The subject of Nature-Mysticism is a fascinating one; but I must here
confine myself to its religious aspects. An attempt was soon made, by
Valentine Weigel (1533-1588), Lutheran pastor at Tschopau, to bring
together the new objective Mysticism - freed from its superstitious
elements - and the traditional subjective Mysticism which the Middle
Ages had handed down from Dionysius and the Neoplatonists. Weigel's
cosmology is based on that of Paracelsus; and his psychology also
reminds us of him. Man is a microcosm, and his nature has three
parts - the outward material body, the astral spirit, and the immortal
soul, which bears the image of God. The three faculties of the soul
correspond to these three parts; they are sense, reason (_Vernunft_),
and understanding (_Verstand_). These are the "three eyes" by which we
get knowledge. The sense perceives material things; the reason,
natural science and art; the understanding, which he also calls the
spark, sees the invisible and Divine. He follows the scholastic
mystics in distinguishing between natural and supernatural knowledge,
but his method of distinguishing them is, I think, original. Natural
knowledge, he says, is not conveyed by the object; it is the
percipient subject which creates knowledge out of itself. The object
merely provokes the consciousness into activity. In natural knowledge
the subject is "active, not passive"; all that appears to come from
without is really evolved from within. In supernatural knowledge the
opposite is the case. The eye of the "understanding," which sees the
Divine, is the spark in the centre of the soul where lies the Divine
image. In this kind of cognition the subject must be absolutely
passive; its thoughts must be as still as if it were dead. Just as in
natural knowledge the object does not co-operate, so in supernatural
knowledge the subject does not co-operate. Yet this supernatural
knowledge does not come from without. The Spirit and Word of God are
_within_ us. God is Himself the eye and the light in the soul, as well
as the object which the eye sees by this light. Supernatural knowledge
flows from within outwards, and in this way resembles natural
knowledge. But since God is both the eye that sees and the object
which it sees, it is not we who know God, so much as God who knows
Himself in us. Our inner man is a mere instrument of God.

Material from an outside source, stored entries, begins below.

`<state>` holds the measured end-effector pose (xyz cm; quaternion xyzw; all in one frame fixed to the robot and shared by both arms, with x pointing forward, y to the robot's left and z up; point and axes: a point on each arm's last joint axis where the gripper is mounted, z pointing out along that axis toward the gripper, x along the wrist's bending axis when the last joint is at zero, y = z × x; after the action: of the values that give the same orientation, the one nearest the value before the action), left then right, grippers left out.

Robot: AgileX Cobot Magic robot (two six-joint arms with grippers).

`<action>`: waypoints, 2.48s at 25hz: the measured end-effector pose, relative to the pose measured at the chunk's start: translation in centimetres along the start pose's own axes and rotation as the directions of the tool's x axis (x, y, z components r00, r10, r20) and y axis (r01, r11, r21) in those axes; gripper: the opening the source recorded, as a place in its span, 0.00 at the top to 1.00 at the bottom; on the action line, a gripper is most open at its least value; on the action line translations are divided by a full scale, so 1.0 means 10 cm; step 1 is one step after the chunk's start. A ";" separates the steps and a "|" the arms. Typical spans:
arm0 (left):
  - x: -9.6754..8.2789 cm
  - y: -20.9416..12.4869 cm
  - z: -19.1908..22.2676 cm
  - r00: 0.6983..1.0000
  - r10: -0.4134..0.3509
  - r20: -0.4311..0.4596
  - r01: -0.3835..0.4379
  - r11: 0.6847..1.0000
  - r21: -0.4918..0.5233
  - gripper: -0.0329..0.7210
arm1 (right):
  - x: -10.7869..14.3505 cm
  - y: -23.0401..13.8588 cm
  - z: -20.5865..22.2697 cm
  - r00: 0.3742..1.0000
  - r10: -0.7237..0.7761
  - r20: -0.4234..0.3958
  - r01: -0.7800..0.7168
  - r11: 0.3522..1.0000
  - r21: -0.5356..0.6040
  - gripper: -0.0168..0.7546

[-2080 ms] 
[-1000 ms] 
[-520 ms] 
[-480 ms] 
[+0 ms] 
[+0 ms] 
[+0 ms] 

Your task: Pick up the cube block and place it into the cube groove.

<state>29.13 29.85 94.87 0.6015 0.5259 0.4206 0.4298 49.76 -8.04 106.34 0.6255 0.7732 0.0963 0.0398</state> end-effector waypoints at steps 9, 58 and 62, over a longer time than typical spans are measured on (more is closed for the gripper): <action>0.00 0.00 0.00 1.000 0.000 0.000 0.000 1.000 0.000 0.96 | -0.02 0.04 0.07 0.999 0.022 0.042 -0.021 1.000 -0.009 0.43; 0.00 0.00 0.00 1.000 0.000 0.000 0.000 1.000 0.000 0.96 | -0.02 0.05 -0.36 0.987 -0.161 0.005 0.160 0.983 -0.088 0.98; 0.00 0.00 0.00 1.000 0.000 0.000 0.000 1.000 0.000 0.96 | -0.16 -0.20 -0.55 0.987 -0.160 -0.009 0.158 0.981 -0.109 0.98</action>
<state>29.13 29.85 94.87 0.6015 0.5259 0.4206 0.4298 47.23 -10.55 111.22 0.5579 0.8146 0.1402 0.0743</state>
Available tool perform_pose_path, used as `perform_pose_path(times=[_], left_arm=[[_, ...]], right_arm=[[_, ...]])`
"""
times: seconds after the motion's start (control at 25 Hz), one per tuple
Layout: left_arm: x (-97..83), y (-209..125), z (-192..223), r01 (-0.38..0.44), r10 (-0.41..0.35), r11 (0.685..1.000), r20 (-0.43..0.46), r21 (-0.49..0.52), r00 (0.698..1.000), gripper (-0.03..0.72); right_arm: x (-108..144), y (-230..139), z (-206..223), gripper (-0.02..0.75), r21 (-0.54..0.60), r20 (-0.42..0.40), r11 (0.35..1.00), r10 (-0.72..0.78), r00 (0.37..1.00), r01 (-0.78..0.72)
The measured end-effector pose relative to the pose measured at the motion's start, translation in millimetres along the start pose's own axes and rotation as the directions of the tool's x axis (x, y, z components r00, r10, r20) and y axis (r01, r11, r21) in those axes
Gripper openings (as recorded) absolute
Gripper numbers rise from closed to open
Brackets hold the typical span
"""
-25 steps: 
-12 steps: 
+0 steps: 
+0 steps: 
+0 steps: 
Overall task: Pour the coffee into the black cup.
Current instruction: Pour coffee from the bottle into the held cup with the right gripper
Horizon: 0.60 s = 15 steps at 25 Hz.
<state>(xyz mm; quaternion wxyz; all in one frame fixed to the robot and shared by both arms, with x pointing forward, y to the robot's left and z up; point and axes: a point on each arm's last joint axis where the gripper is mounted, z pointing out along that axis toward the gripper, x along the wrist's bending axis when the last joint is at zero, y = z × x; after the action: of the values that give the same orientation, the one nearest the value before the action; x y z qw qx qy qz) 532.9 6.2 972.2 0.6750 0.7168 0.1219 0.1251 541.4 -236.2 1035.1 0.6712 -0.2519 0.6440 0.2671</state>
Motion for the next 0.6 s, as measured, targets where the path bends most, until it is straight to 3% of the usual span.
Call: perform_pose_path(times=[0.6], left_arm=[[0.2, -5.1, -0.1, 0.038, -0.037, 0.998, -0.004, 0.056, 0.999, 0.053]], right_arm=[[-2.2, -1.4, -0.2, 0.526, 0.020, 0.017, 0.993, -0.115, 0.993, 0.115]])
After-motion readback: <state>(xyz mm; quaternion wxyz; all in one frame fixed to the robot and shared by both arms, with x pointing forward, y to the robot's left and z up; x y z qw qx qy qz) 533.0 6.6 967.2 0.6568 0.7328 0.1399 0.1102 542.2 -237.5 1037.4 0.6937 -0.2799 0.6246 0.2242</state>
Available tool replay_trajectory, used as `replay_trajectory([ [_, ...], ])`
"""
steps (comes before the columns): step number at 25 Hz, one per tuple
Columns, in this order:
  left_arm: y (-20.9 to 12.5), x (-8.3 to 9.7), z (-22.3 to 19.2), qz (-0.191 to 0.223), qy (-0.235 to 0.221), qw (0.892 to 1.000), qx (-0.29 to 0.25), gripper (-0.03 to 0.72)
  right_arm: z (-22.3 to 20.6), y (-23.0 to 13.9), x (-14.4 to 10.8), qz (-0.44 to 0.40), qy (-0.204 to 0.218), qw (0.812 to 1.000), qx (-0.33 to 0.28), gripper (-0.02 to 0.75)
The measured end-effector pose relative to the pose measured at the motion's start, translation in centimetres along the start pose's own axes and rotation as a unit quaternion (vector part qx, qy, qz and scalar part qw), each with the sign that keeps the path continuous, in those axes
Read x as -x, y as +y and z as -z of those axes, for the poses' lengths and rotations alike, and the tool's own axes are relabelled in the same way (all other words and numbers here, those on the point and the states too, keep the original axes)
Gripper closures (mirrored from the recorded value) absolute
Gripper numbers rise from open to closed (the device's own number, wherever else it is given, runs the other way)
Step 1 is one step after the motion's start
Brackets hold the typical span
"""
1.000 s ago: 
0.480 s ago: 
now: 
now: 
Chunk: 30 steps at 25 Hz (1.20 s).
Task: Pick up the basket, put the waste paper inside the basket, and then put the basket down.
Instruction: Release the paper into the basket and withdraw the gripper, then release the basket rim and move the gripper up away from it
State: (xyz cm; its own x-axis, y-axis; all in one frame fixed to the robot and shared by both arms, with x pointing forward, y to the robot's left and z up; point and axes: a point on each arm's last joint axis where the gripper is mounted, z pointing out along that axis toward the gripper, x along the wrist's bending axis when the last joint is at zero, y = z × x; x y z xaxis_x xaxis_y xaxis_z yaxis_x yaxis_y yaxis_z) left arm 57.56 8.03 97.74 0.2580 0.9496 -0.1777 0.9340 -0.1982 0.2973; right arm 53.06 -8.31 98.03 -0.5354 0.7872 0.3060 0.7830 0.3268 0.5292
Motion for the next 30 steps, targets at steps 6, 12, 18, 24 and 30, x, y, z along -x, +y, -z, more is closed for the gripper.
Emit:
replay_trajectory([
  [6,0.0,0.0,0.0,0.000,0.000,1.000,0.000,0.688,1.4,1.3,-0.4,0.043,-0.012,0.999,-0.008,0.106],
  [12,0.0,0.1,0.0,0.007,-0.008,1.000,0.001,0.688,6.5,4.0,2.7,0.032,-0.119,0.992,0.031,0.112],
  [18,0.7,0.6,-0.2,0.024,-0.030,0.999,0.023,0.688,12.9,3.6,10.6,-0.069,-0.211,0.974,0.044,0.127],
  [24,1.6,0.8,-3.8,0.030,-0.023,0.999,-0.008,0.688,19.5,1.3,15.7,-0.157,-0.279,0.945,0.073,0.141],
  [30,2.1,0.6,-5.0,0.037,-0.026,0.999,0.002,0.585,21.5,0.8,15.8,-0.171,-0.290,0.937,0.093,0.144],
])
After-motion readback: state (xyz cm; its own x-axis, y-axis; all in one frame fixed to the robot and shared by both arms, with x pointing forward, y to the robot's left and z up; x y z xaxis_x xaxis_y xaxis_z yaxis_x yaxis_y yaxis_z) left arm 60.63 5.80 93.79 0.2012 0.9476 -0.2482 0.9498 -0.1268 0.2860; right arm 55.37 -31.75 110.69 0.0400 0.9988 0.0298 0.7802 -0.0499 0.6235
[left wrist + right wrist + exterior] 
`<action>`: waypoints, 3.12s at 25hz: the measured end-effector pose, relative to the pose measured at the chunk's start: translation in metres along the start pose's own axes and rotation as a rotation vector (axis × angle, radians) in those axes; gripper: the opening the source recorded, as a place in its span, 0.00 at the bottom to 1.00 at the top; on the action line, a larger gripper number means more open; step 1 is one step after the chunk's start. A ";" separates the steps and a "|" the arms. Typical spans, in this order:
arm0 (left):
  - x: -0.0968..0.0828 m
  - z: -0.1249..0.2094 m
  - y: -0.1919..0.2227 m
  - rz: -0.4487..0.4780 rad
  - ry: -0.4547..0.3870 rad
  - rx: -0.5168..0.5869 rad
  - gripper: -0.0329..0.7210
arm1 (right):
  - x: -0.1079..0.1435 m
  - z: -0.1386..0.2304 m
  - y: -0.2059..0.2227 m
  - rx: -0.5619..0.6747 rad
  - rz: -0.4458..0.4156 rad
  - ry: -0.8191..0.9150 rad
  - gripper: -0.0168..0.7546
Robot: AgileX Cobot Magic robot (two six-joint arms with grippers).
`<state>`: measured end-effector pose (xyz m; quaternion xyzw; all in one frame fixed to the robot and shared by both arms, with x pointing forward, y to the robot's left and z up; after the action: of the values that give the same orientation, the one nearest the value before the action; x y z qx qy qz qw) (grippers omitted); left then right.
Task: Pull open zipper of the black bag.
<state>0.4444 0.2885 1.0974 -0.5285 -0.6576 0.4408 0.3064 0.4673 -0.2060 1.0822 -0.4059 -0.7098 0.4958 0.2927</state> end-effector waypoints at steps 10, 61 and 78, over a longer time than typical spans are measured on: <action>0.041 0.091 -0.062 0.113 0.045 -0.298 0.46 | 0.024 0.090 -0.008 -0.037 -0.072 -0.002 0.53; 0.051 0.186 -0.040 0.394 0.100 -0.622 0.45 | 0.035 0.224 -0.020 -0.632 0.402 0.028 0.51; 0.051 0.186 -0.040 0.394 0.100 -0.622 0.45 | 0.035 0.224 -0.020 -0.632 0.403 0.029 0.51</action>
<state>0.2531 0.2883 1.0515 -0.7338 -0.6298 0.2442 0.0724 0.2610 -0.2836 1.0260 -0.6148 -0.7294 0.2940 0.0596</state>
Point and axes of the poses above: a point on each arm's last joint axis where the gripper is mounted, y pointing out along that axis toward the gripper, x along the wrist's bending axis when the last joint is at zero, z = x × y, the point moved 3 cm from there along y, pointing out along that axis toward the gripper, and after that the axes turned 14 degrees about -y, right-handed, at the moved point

Thus Weigel, who begins with Paracelsus, leaves off somewhere near
Eckhart - and Eckhart in his boldest mood. But his chief concern is to
attack the Bibliolaters (_Buchstabentheologen_) in the Lutheran
Church, and to protest against the unethical dogma of imputed
righteousness. We need not follow him into either of these
controversies, which give a kind of accidental colouring to his
theology. Speculative Mysticism, which is always the foe of formalism
and dryness in religion, attacks them in whatever forms it finds them;
and so, when we try to penetrate the essence of Mysticism by
investigating its historical manifestations, we must always consider
what was the system which in each case it was trying to purify and
spiritualise. Weigel's Mysticism moves in the atmosphere of Lutheran
dogmatics. But it also marks a stage in the general development of
Christian Mysticism, by giving a positive value to scientific and
natural knowledge as part of the self-evolution of the human soul.
"Study nature," he says, "physics, alchemy, magic, etc.; for _it is
all in you, and you become what you have learnt_." It is true that his
religious attitude is rigidly quietistic; but this position is so
inconsistent with the activity which he enjoins on the "reason," that
he may claim the credit of having exhibited the contradiction between
the positive and negative methods in a clear light; and to prove a
contradiction is always the first step towards solving it.

A more notable effort in the same direction was that of Jacob Böhme,
who, though he had studied Weigel, brought to his task a philosophical
genius which was all his own.

Böhme was born in 1575 near Görlitz, where he afterwards settled as a
shoemaker and glover. He began to write in 1612, and in spite of
clerical opposition, which silenced him for five years, he produced a
number of treatises between that date and his death in 1624.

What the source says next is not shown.